Google has just released updates to both its MyGlass companion app and the Google Glass XE22 firmware itself that adds the most requested feature of mirroring your phone’s notifications. While it is a welcome change that makes the smart eyepiece a lot more useful for some people, it seems that the implementation hit a little snag. Aside from disabling notifications on an Android Wear smartwatch paired with the same phone, which is an explicit “feature”, it apparently, hopefully accidentally, cuts off most, if not all, communication between the smartwatch and the smartphone as well.
Google Glass’ new notification feature, when enabled, warns users that if an Android phone and an Android Wear smartwatch are all present, the smartwatch will no longer mirror smartphone notifications as normal, with Glass basically hoarding all the notifications to itself. This was probably by design to lessen the redundancy or annoyance of having the same notification mirrored in all three devices. With Glass being the “always in your face” device, it is somewhat reasonable that it should get top priority.

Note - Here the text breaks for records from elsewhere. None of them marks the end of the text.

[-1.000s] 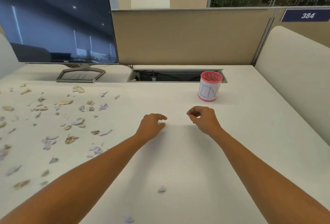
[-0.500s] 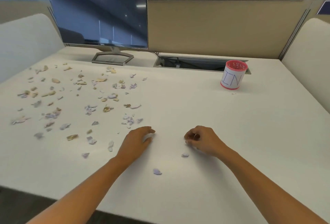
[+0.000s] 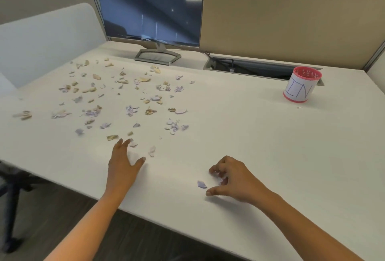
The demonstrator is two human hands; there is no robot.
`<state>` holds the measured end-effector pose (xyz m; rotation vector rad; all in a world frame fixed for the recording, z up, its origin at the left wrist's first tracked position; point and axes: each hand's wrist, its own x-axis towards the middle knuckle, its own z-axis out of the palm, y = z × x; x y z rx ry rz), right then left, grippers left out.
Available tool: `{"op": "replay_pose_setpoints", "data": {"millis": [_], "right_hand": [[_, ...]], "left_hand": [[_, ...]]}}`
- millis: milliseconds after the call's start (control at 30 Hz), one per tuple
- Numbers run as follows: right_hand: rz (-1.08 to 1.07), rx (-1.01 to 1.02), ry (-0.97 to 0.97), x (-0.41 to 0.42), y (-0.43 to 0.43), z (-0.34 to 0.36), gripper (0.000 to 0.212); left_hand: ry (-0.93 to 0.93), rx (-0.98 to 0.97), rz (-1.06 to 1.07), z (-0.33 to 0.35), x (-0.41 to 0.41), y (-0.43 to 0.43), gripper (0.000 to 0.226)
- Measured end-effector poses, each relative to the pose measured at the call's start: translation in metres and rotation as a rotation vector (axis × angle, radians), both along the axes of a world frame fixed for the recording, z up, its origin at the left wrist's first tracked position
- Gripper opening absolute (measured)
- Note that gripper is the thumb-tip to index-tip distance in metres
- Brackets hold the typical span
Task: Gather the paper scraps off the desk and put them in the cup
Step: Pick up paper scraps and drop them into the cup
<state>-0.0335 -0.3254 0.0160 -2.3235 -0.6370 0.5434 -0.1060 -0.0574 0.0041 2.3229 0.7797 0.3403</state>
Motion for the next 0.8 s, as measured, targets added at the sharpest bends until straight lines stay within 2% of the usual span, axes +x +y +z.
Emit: {"op": "replay_pose_setpoints", "data": {"millis": [167, 433, 667, 800], "right_hand": [[0.057, 0.059, -0.062, -0.009, 0.022, -0.005, 0.041], [0.347, -0.020, -0.320, -0.014, 0.039, -0.008, 0.025], [0.336, -0.027, -0.327, -0.001, 0.022, -0.014, 0.023], [0.243, -0.032, -0.351, 0.015, 0.008, -0.015, 0.023]], "left_hand": [[0.040, -0.055, -0.017, -0.005, 0.005, -0.005, 0.076], [0.063, 0.075, -0.184, -0.011, 0.019, -0.025, 0.048], [0.067, 0.201, -0.255, -0.027, 0.025, -0.030, 0.044], [0.062, 0.229, -0.290, -0.025, 0.035, -0.024, 0.034]]}}
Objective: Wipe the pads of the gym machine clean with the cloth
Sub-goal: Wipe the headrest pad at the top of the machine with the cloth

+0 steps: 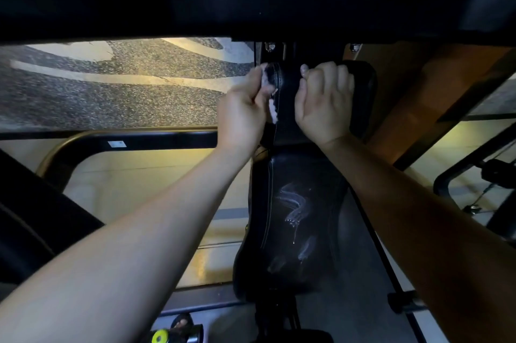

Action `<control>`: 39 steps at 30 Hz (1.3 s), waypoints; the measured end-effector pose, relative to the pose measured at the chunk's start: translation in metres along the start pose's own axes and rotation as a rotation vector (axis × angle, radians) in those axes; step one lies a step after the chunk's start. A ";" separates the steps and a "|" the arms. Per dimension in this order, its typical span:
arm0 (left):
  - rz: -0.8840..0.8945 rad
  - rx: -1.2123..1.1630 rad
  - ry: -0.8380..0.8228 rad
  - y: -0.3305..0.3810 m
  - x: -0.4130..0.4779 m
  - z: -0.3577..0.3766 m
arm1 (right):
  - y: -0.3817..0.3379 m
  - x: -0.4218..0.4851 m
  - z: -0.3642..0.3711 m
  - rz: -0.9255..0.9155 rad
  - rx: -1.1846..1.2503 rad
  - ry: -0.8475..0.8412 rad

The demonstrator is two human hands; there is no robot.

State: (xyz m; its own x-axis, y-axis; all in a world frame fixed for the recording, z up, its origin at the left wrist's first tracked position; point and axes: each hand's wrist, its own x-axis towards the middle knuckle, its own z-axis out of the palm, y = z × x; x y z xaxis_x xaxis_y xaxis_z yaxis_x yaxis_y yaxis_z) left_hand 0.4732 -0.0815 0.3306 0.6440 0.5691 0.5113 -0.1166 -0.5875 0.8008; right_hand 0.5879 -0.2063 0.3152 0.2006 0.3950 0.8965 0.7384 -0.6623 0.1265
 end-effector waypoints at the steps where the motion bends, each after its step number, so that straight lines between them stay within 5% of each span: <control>1: 0.109 0.036 -0.004 0.006 0.007 0.001 | 0.000 0.000 0.000 0.005 -0.006 -0.004; 4: 0.417 0.242 -0.080 0.015 0.026 0.011 | 0.001 0.001 -0.002 0.019 -0.017 0.005; 9: 0.399 0.225 -0.075 0.008 0.024 0.016 | -0.001 0.002 -0.002 0.016 -0.032 0.010; 14: 0.168 0.121 -0.032 0.010 0.015 0.010 | 0.000 0.003 -0.003 0.013 -0.062 0.033; 20: -0.351 -0.059 -0.116 -0.045 -0.026 0.005 | 0.001 0.002 0.000 0.013 -0.054 0.100; 27: -0.579 -0.172 0.005 -0.049 -0.062 0.024 | -0.002 -0.002 0.001 0.022 -0.055 0.100; 31: -0.342 -0.182 0.023 -0.022 -0.053 0.025 | -0.001 0.001 -0.002 0.015 -0.058 0.093; 35: -0.047 0.114 -0.084 -0.026 -0.066 0.025 | -0.001 -0.001 -0.002 0.025 -0.068 0.100; 39: -0.091 0.162 -0.017 -0.033 -0.079 0.028 | -0.001 0.000 -0.002 0.029 -0.044 0.091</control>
State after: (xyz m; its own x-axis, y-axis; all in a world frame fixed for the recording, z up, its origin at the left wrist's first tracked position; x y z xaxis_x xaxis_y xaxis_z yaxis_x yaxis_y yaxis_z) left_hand 0.4473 -0.1240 0.2550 0.6590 0.6153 0.4326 0.0649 -0.6195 0.7823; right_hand 0.5857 -0.2073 0.3162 0.1609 0.3167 0.9348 0.7039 -0.7008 0.1162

That by itself might already be a bit debatable, as some might want to still glance at their smartwatch instead, especially for cases where Glass is still connected but not worn, for privacy or whatever reasons. But that isn’t the only problem. According to Glass Explorer Keith I Myers, the feature actually practically disables the connection between the smartwatch and the smartphone, making functionality such as controlling music or even Google Now unavailable from the smartwatch. Everything, it seems, has been taken over by Google Glass. Getting notifications back on the smartwatch isn’t an easy matter either. First users must disable the functionality from the MyGlass app and then they will have to pair with the smartwatch again. Not exactly a seamless and simple experience.
Google has seen the complaint and has said it would be looking into it, but that it’s not as easy as it sounds and might take a few months, which is a rather discouraging estimate. That said, properly addressing the notification mirroring problem is admittedly tricky. Getting the same notification in multiple places can be quickly annoying. But in this case where not all devices are immediately accessible at the same time, perhaps Google can be forgiven if it erred on duplicating notifications instead.